Describe aquí el maestro Azorín, en visita a la basílica de Loyola (Guipúzcoa), a principios del siglo XX, el clásico ambiente y disciplina jesuitico “de toda la vida”.

Fervor y devoción de antaño, apocalípticamente desaparecidos hace bastante más de medio siglo, o aun peor, mutados en burla y mueca satánica de la Orden hacia sí misma y las metas que impulsara San Ignacio:


(
...) En Loyola

… Cruzamos Azpeitia (…) y luego, por una estrecha calleja, salimos otra vez al campo. Allá, en el fondo, sobre el verdor de las montañas, aparece una enorme masa grisácea, trepada por diminutos cuadros de sombra. Es el Monasterio de Loyola. En los días del invierno vasco, cuando el horizonte se enfosque y la lluvia caiga perenne, toda esta mole de sillares grises se tomará negra, tenebrosa, y en todas estas espaciosas estancias y claustros largos, de paredes desnudas, ahora en estío en penumbra, se hará un lóbrego ambiente, cruza do y recruzado por sombras calladas, ligeras, cuyos pasos resonarán sonoramente en las anchas tablas de roble del pavimento...

Entremos en el monasterio. Ante la puerta principal se alza una escalinata que conduce a un pórtico de columnas jónicas; pero hay otra puertecita lateral que es la que nosotros hemos traspuesto. Un patizuelo silencioso y limpio se ha ofrecido a nuestra vista; en el fondo, sobre una puerta, rezan las letras doradas de una lápida negra: «Casa solar de Loyola».

Estamos frente a la casa en que nació el esforzado guerreador místico. Nos acercamos a la puerta, claveteada con agudos y amplios chatones; en una de las hojas pende un blanco cartel con una larga lista manuscrita. J. H. S. — dice ante todo a la cabeza.

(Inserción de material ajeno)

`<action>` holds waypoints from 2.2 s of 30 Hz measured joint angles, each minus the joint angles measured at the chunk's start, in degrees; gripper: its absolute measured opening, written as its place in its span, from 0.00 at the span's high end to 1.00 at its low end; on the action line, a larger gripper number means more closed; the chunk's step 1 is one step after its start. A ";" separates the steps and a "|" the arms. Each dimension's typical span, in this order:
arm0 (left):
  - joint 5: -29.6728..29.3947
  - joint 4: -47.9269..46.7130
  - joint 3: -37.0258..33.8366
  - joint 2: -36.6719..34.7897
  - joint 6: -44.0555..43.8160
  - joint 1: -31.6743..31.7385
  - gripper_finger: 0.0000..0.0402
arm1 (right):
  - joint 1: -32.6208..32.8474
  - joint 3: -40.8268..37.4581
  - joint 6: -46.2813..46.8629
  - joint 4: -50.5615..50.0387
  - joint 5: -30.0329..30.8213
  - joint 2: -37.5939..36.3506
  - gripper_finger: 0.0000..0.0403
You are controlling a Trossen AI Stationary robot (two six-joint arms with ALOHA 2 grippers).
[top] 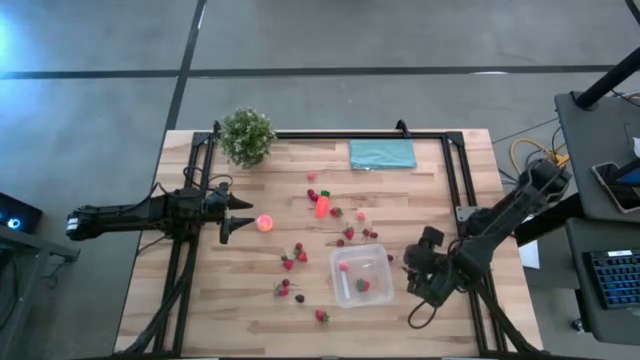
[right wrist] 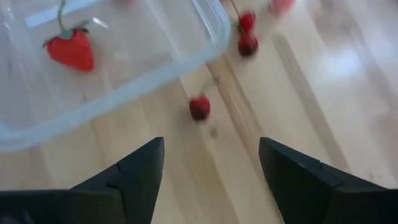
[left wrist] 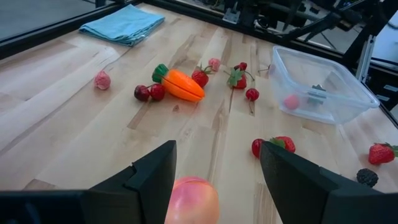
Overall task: Pick and placing Produce into tupperware
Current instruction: Put the red cherry into the transparent container
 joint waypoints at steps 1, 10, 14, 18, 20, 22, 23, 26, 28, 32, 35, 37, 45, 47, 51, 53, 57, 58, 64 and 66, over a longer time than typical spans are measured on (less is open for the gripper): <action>0.00 0.00 0.00 0.00 0.00 0.02 0.46 | 0.13 -0.84 -1.76 2.22 1.54 0.44 0.37; 0.00 0.01 0.00 -0.05 0.00 0.02 0.46 | 0.16 -5.04 -10.88 8.29 3.49 4.26 0.38; -0.01 0.01 0.00 0.02 0.00 0.02 0.46 | -1.24 -7.87 -11.08 14.75 0.78 4.42 0.38; -0.01 0.01 0.00 0.01 0.00 0.02 0.46 | -6.62 -10.08 -8.90 21.28 -11.04 3.12 0.39; 0.00 -0.01 0.00 -0.04 0.00 0.01 0.46 | -8.75 -9.75 -7.75 20.40 -12.38 1.16 0.40; -0.01 0.00 0.00 0.01 0.00 0.02 0.46 | -10.07 -8.77 -10.39 19.71 -12.12 -1.55 0.41; 0.00 -0.01 0.00 0.01 0.00 0.02 0.46 | -10.55 -8.38 -12.15 19.54 -11.37 -2.64 0.41; -0.01 0.01 0.00 -0.07 0.00 0.00 0.46 | -12.24 -8.68 -17.13 16.66 -10.71 -5.17 0.41; -0.01 0.01 0.00 -0.07 0.00 0.02 0.46 | -13.18 -9.49 -21.89 15.41 -10.80 -5.97 0.41; -0.01 0.00 0.00 -0.05 0.00 0.01 0.46 | -14.47 -13.16 -30.66 16.60 -13.81 -7.40 0.41; -0.01 0.00 0.00 -0.07 0.00 0.01 0.46 | -15.28 -16.29 -34.00 21.65 -18.12 -8.80 0.41; -0.01 -0.01 0.00 -0.04 0.00 0.02 0.46 | -15.49 -18.11 -35.19 25.44 -19.76 -9.75 0.41; -0.01 0.00 0.00 -0.05 0.00 0.01 0.46 | -19.92 -21.50 -40.53 31.62 -23.30 -10.10 0.42; -0.01 -0.01 0.00 -0.07 0.00 0.02 0.46 | -21.42 -21.57 -42.30 32.92 -23.28 -10.10 0.42; -0.01 0.00 0.00 -0.06 0.00 0.02 0.46 | -23.83 -21.94 -45.34 35.31 -23.92 -9.49 0.42; -0.01 -0.01 0.00 -0.07 0.00 0.02 0.46 | -24.73 -22.68 -46.02 36.40 -25.47 -8.81 0.42; -0.01 0.01 0.00 0.02 0.00 0.02 0.46 | -24.98 -23.67 -46.24 39.05 -26.63 -6.76 0.42; 0.00 -0.01 0.00 0.04 0.00 0.00 0.46 | -25.00 -23.67 -46.22 39.87 -26.74 -6.31 0.42; 0.00 0.01 0.00 -0.06 0.00 0.01 0.46 | -25.11 -23.63 -46.13 43.51 -26.75 -3.84 0.42; 0.01 0.01 0.00 0.07 0.00 0.02 0.46 | -25.11 -23.61 -45.71 43.65 -26.77 -2.97 0.42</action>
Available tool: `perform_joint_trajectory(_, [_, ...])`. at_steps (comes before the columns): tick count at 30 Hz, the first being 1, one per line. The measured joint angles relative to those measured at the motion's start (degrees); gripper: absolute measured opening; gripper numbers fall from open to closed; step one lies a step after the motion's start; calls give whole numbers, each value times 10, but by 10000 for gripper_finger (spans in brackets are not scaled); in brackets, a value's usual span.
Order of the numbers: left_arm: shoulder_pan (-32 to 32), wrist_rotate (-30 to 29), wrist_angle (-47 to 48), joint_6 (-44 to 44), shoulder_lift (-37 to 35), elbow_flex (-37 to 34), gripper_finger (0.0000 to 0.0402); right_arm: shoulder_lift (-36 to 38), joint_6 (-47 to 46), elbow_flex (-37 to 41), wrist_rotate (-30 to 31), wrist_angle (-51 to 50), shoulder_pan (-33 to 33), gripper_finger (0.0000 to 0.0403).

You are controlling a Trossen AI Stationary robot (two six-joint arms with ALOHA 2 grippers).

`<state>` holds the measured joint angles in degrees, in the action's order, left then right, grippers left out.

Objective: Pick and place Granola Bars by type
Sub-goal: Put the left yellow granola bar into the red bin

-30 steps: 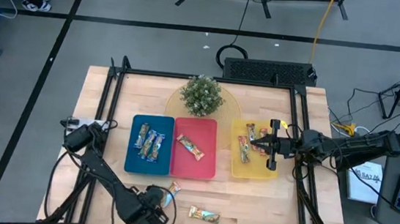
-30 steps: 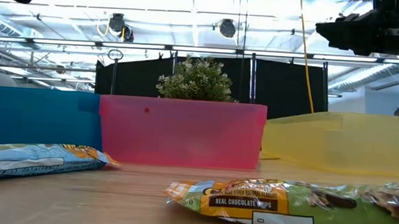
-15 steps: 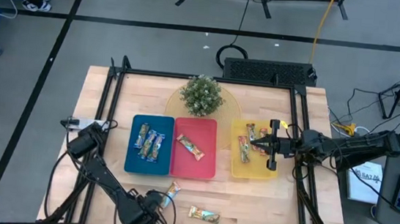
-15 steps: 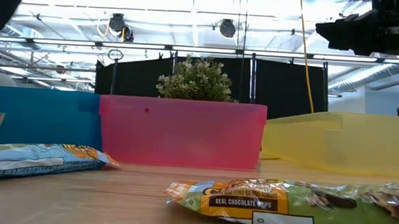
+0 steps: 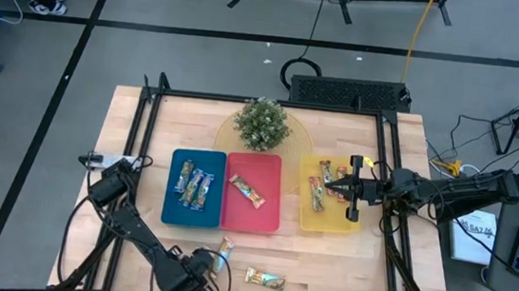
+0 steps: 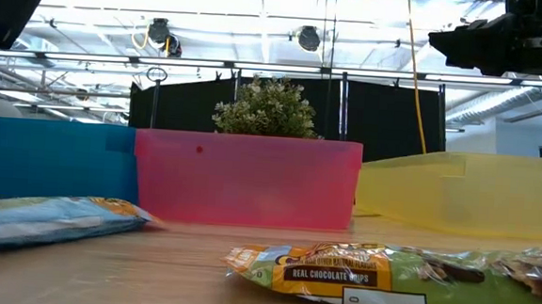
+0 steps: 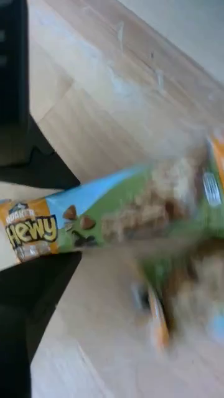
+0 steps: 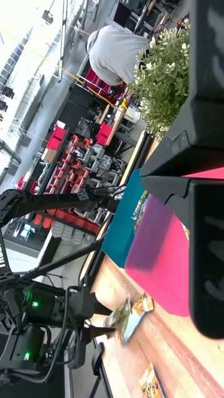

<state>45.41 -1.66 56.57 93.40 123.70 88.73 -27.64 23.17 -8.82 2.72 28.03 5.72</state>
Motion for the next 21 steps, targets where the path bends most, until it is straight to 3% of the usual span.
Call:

Y luego sigue: «Distribución del tiempo durante los santos ejercicios. — «Mañana: cinco y media, levantarse; seis, meditación; siete, misa; siete y media, desayuno, tiempo libre; ocho y media, lectura espiritual; nueve y cuarto, puntas de la meditación; nueve y media, meditación; diez y media, examen, tiempo libre; once y tres cuartos, examen; doce, comida». «Tarde: dos y cuarto, rosario o «Via Crucis»; tres, lectura espiritual; tres y tres cuartos, puntos; cinco, examen, paseo en silencio; seis, preparación para la confesión; seis y tres cuartos, puntos; siete y cuarto, tiempo libre». Y al final, en letras grandes, enérgicas, resaltantes: A. M. D. G.

La casa de San Ignacio ha sido conservada en su exterior, intacta; mas dentro, las estancias, los pasillos, las alcobas, la cocina, todas, todas las piezas se han convertido en oratorios, capillas, altares, sacristías. Grandes lienzos de una pintura infantil cubren las paredes; en los techos resalta el vigamento barroco, tallado, dorado, repleto de rostros, figuras, santos, vírgenes, soles eucarísticos, ángeles, nubes. De trecho en trecho un retablo destaca con su pesadez enorme y recargada; las lámparas titilean mortecinas; veis la figura de un jesuíta callado, recogido, en la penumbra de un rincón, que ora con la cabeza inmóvil sobre el breviario; oís el crujir de una falda o el tintineo de un rosario, y seguis pasando, pasando de una estancia a otra, de uno a otro altar.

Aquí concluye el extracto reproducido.